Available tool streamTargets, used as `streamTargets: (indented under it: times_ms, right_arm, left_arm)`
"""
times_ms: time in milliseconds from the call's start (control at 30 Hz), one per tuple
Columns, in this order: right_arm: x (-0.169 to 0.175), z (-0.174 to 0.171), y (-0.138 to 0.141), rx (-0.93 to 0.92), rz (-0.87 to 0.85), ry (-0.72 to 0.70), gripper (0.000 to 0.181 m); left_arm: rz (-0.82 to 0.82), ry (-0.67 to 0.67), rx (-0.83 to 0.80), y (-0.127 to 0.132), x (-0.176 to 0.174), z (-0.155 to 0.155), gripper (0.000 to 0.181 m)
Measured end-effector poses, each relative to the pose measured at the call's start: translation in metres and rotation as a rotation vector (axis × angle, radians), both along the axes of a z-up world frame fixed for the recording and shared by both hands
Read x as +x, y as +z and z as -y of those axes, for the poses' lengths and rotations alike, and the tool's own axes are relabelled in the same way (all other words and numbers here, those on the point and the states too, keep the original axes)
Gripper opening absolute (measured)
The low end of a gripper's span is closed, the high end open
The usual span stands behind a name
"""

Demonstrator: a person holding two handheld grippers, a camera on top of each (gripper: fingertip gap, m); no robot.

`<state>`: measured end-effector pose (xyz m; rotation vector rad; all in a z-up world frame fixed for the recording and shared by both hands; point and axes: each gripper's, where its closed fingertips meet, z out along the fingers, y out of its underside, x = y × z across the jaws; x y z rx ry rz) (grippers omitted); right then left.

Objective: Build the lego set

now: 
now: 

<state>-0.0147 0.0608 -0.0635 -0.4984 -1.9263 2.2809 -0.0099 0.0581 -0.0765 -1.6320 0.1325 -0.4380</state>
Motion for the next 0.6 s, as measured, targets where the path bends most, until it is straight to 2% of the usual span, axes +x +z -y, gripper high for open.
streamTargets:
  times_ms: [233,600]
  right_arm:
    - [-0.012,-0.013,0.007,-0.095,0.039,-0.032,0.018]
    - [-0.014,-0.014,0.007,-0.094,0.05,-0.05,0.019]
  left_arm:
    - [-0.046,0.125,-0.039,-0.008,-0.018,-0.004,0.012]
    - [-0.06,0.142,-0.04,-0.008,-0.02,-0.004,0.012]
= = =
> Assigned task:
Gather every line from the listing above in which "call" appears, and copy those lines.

> Solution to the problem:
times_ms: time in milliseconds from the call's start (control at 30 Hz), one per tuple
Measured end-effector poses, each relative to the pose measured at the call's start: translation in metres and rotation as a rotation vector (axis × angle, radians), both along the axes of a z-up world frame fixed for the recording and shared by both hands

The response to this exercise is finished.